Autumn is often described as clearer and steadier, with a calmer brightness. Ragas such as Desh are frequently invoked in this atmosphere, and some lineages connect the season with a gentle glow that suits post-monsoon skies and harvest rhythms. Pre-winter and winter are often talked about in terms of crispness and hush, and many listeners find that slower, deeper ragas feel more at home when the air turns quiet and cool.

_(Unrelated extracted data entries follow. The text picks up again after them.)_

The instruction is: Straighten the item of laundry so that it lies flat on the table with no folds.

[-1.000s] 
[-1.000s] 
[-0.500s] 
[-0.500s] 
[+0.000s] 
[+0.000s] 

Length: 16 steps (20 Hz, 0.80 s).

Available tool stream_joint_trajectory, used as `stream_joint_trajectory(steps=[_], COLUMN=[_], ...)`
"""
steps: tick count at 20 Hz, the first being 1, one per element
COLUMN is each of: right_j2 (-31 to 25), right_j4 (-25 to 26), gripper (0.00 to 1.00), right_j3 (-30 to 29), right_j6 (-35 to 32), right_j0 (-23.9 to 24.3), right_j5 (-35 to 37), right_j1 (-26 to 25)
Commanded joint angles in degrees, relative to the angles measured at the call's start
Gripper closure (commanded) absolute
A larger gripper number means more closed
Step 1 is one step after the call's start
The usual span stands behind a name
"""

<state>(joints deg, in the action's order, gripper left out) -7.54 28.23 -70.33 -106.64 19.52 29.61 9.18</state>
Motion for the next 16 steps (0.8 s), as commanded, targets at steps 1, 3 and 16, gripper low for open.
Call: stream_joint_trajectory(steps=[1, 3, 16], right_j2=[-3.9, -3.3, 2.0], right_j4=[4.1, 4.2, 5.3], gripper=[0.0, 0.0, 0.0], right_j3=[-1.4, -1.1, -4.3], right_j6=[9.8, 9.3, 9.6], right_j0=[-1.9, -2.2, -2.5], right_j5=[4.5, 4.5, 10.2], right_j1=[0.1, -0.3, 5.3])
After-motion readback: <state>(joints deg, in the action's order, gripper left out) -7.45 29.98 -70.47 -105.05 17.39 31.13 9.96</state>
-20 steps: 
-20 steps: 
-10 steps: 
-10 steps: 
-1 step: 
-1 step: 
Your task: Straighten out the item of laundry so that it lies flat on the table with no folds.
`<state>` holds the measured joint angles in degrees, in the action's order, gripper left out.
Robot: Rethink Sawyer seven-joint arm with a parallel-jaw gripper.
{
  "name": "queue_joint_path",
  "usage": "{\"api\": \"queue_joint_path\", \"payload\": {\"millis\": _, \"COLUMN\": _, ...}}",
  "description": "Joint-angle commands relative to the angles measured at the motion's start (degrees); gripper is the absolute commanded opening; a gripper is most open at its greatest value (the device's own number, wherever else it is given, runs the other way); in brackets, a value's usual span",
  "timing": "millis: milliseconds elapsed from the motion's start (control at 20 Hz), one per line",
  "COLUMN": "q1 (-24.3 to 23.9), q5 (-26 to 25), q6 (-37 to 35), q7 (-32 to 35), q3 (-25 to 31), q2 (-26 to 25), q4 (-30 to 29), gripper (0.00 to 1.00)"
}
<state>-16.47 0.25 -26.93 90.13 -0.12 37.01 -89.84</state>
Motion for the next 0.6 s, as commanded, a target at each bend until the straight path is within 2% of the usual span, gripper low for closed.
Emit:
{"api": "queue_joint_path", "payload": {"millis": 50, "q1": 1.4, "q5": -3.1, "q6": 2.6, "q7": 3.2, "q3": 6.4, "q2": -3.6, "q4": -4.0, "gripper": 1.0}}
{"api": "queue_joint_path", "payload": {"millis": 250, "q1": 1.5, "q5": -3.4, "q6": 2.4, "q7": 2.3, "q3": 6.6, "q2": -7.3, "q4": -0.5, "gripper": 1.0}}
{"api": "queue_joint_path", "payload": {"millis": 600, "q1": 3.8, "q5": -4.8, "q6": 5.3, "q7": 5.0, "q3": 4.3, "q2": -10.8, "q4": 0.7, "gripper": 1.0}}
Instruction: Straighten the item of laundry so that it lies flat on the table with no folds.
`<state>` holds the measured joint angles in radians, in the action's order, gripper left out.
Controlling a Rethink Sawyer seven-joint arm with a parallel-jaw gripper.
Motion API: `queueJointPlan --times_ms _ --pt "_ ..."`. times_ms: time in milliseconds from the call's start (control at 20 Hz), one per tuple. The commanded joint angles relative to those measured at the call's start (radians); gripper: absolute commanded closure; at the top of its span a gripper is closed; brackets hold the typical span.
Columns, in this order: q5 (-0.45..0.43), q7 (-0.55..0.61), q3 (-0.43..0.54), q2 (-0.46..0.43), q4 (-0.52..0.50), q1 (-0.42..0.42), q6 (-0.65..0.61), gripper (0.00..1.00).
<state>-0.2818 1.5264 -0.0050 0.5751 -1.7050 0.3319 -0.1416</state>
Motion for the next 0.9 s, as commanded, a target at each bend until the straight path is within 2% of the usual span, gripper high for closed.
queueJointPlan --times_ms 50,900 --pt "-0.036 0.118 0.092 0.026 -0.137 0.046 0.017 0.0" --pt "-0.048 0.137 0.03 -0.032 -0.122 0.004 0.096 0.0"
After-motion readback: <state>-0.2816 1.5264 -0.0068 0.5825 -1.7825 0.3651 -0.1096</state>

How tradition made the clock

The most important point is that these links are not automatic laws. They are the product of culture and tradition. Time theory grew inside particular settings: temple routines, courtly mehfils, guru–shishya training, and concert customs where musicians and audiences repeatedly heard certain ragas at certain hours, until those pairings felt natural. Hindustani gharanas and Carnatic paramparas carried these preferences forward through repertoire and teaching. Different schools might have different interpretations of rags and might categorise them differently from each other.
Temples offered structured musical contexts, with morning and evening rituals shaping what is sung and when. Courtly patronage influenced private performance schedules. Festivals still reinforce these habits by programming seasons and hours in recognisable ways. Even today, concert timing often echoes older logic: evenings are common, and late-night slots are often given to ragas with deeper emotional gravity.
Reinterpreting time for modern life
The link between raags and specific hours, while often spoken about as if it is intrinsic, almost instinctive, it is better understood as a cultural achievement shaped over centuries. That matters even more now, because the meaning of “morning”, “evening”, and “night” has changed in modern life.
If society experiences time differently, listening culture will too. Early mornings might no longer be quiet and introspective but hectic. Electric light, shift work, late dining, screen time, and round-the-clock travel have blurred the old boundaries that once shaped daily rhythm. Recent surveys have found that some people enjoy certain ragas far away from their prescribed times. Perhaps calling for a deeper introspection on what all of this means for us and how we relate to our cultural inheritances.